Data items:
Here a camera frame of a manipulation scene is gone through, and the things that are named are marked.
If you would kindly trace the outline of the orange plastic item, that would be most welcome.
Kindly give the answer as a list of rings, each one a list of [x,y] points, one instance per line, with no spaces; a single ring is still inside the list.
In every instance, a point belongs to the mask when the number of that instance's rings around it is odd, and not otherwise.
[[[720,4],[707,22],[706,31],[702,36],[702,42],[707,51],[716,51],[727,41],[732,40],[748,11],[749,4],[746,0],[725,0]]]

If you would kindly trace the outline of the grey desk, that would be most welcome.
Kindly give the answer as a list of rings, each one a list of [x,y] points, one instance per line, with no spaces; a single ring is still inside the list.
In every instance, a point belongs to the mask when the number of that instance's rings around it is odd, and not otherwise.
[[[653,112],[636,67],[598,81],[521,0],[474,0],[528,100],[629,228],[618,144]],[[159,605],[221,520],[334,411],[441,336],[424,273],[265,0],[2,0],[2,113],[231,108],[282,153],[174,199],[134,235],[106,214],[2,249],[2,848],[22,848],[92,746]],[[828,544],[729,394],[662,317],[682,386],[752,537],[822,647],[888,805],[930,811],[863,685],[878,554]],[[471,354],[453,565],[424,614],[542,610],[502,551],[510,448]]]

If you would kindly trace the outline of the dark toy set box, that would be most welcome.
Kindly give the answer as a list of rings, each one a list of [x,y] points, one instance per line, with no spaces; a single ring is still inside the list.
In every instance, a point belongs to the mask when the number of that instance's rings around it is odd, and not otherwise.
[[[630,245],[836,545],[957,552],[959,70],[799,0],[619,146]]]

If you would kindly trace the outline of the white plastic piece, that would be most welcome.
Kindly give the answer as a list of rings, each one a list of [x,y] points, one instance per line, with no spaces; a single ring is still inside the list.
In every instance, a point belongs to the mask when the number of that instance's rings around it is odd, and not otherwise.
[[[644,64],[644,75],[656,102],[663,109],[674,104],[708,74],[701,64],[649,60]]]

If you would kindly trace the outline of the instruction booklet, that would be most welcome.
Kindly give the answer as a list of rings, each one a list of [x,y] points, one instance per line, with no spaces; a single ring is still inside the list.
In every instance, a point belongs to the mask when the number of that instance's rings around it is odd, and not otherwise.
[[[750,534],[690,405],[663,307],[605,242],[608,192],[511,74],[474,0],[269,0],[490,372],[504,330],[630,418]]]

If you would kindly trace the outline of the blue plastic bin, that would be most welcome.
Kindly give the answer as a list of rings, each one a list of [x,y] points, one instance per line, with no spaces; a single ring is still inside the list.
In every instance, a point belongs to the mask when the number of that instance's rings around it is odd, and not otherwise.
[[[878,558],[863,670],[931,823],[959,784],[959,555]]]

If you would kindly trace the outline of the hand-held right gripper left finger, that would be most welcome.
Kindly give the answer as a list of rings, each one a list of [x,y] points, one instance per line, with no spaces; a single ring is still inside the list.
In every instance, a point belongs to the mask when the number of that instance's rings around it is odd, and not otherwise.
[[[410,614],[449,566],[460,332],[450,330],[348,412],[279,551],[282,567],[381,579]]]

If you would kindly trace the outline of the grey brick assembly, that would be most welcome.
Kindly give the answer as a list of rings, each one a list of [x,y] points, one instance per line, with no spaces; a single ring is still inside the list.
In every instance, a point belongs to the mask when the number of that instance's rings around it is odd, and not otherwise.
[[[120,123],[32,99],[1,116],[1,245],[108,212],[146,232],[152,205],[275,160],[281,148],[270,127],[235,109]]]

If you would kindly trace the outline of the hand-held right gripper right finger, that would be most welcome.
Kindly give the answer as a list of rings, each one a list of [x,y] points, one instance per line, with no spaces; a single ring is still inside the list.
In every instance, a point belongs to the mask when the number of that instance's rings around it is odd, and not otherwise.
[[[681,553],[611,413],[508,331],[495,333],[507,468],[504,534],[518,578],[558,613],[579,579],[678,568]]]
...
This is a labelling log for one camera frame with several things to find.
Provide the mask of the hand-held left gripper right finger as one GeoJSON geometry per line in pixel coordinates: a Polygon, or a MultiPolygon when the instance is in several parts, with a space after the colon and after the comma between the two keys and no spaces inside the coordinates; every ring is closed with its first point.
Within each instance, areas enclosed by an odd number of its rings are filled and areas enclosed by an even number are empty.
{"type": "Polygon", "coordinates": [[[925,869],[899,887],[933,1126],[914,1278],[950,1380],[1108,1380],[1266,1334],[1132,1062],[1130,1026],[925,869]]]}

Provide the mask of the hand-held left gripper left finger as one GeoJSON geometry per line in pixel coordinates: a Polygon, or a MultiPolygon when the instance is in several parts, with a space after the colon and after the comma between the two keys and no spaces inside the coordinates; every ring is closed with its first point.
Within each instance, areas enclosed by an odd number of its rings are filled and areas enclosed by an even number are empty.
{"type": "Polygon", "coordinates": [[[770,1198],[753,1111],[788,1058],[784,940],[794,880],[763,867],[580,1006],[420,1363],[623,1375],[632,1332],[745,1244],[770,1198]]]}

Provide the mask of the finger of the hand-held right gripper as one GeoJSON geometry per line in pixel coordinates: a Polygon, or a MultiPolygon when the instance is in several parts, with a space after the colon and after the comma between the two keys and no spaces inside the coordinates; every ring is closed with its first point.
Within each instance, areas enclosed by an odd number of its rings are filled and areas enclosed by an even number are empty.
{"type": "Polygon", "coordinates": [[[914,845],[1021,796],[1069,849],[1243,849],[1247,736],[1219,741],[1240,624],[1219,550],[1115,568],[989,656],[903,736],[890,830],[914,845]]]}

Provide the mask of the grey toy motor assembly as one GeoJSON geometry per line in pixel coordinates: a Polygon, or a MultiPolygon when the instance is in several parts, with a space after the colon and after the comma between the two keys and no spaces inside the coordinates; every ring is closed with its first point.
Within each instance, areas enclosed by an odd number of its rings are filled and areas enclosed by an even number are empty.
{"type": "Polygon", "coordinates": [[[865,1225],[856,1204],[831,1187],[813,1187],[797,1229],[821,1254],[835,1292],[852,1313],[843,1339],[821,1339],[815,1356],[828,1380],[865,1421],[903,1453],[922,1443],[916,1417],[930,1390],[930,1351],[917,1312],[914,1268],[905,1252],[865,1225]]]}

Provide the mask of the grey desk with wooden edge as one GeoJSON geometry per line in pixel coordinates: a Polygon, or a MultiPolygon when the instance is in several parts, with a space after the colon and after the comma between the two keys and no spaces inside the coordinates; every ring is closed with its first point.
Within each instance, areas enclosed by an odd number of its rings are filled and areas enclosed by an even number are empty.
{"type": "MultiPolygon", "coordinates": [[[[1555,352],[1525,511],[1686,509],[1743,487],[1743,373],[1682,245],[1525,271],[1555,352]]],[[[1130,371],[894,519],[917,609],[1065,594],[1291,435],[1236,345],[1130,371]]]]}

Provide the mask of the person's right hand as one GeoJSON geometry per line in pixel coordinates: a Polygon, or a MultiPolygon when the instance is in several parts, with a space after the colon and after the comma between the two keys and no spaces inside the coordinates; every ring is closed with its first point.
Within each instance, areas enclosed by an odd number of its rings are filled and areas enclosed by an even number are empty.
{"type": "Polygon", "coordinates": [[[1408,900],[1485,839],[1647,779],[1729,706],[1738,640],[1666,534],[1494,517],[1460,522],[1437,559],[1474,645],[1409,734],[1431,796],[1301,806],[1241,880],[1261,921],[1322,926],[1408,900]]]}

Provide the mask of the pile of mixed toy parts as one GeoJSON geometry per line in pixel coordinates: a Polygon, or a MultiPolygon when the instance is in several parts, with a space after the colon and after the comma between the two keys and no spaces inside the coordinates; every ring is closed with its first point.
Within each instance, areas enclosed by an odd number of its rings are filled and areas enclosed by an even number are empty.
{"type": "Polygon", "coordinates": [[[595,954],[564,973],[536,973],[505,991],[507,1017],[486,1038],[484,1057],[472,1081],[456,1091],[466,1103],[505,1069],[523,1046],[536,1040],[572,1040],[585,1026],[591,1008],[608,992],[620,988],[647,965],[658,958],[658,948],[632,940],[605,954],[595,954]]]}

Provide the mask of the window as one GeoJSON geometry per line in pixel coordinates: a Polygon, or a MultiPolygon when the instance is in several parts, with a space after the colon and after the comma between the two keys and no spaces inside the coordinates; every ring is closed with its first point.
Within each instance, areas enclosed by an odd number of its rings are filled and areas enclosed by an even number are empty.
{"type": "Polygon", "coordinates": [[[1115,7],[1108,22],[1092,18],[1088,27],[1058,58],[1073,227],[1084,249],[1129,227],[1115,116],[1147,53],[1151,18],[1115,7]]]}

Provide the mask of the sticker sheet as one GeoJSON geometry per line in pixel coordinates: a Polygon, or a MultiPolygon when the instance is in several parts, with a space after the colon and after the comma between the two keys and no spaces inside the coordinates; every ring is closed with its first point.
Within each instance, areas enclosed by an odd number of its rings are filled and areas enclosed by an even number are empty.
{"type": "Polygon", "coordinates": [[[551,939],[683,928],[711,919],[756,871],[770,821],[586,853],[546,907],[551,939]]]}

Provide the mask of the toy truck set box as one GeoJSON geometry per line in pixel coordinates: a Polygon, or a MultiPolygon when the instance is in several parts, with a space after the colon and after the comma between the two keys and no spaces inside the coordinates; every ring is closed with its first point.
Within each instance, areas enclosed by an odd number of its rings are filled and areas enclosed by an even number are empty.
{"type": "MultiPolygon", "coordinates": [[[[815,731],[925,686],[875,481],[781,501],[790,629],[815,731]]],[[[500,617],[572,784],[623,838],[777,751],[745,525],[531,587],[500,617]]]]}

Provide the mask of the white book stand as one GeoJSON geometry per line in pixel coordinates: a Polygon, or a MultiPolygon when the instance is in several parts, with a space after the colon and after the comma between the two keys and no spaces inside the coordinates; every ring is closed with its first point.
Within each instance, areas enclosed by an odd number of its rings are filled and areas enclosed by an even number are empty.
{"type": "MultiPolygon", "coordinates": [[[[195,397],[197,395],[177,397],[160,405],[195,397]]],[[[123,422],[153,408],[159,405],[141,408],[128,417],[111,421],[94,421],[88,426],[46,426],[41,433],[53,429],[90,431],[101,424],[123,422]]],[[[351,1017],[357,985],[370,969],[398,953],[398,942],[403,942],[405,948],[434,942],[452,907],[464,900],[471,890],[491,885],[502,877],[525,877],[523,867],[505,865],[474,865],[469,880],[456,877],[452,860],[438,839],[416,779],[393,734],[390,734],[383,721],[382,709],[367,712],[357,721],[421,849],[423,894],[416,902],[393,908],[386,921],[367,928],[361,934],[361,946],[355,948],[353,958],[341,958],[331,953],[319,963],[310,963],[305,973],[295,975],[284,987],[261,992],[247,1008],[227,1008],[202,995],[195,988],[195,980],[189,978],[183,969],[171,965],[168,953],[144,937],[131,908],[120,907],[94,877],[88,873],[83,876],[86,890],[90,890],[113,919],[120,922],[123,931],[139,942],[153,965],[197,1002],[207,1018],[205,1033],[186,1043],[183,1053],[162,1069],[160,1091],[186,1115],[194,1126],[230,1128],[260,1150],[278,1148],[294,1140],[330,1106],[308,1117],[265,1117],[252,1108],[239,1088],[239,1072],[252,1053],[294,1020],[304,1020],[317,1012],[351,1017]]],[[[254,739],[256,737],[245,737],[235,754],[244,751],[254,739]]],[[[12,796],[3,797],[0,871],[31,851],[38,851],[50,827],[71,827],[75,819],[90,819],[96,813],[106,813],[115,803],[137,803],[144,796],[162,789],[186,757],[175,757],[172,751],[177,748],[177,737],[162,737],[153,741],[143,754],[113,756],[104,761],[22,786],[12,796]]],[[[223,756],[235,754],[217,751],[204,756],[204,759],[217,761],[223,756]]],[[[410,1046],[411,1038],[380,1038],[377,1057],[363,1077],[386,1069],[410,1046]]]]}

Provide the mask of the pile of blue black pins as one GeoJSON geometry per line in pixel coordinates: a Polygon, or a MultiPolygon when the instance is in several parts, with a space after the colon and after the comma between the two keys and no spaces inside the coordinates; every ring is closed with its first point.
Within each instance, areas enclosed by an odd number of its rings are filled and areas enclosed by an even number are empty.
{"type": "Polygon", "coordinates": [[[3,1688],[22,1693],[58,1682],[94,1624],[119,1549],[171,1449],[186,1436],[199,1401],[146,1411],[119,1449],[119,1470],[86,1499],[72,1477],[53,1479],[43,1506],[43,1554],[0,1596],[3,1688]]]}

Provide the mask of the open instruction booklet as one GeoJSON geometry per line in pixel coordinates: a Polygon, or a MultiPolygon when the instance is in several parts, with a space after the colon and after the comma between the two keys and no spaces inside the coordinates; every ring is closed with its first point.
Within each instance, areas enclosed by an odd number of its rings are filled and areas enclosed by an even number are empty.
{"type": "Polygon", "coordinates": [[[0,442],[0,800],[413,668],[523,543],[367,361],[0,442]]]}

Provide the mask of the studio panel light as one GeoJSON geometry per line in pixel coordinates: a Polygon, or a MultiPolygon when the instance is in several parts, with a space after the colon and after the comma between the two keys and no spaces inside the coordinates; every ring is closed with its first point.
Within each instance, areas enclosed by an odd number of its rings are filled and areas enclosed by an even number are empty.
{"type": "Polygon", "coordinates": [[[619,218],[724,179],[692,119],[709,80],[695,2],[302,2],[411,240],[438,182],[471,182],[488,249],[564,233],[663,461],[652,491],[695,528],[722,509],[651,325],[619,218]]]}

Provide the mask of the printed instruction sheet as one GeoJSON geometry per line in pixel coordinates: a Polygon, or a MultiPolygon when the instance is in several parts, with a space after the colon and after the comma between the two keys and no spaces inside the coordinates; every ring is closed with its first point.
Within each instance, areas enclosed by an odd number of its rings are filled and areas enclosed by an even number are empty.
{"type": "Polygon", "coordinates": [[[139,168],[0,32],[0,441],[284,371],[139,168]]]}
* * *
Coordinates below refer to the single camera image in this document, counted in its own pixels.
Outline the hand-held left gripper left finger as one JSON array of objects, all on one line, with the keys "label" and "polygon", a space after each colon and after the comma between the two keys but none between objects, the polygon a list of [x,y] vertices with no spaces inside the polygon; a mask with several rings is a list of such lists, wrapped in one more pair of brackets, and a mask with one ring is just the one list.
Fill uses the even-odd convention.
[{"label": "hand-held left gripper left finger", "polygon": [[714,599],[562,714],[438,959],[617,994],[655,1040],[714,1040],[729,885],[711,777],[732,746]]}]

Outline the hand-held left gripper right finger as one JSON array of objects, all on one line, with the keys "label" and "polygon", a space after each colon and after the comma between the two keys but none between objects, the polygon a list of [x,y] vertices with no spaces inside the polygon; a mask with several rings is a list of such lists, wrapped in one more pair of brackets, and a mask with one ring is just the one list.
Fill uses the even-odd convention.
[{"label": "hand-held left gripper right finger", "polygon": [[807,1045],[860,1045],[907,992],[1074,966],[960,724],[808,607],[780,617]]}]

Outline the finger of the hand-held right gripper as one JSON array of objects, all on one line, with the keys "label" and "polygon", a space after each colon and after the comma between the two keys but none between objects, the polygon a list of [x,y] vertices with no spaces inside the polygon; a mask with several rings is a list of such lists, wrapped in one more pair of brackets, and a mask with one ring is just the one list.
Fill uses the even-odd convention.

## EXERCISE REQUIREMENTS
Find the word "plastic" in the entries, and copy every line it shows up in.

## ANSWER BOX
If you would kindly trace the outline of the orange plastic item, that would be most welcome.
If you would kindly trace the outline of the white plastic piece, that would be most welcome.
If you would kindly trace the outline of the blue plastic bin, that would be most welcome.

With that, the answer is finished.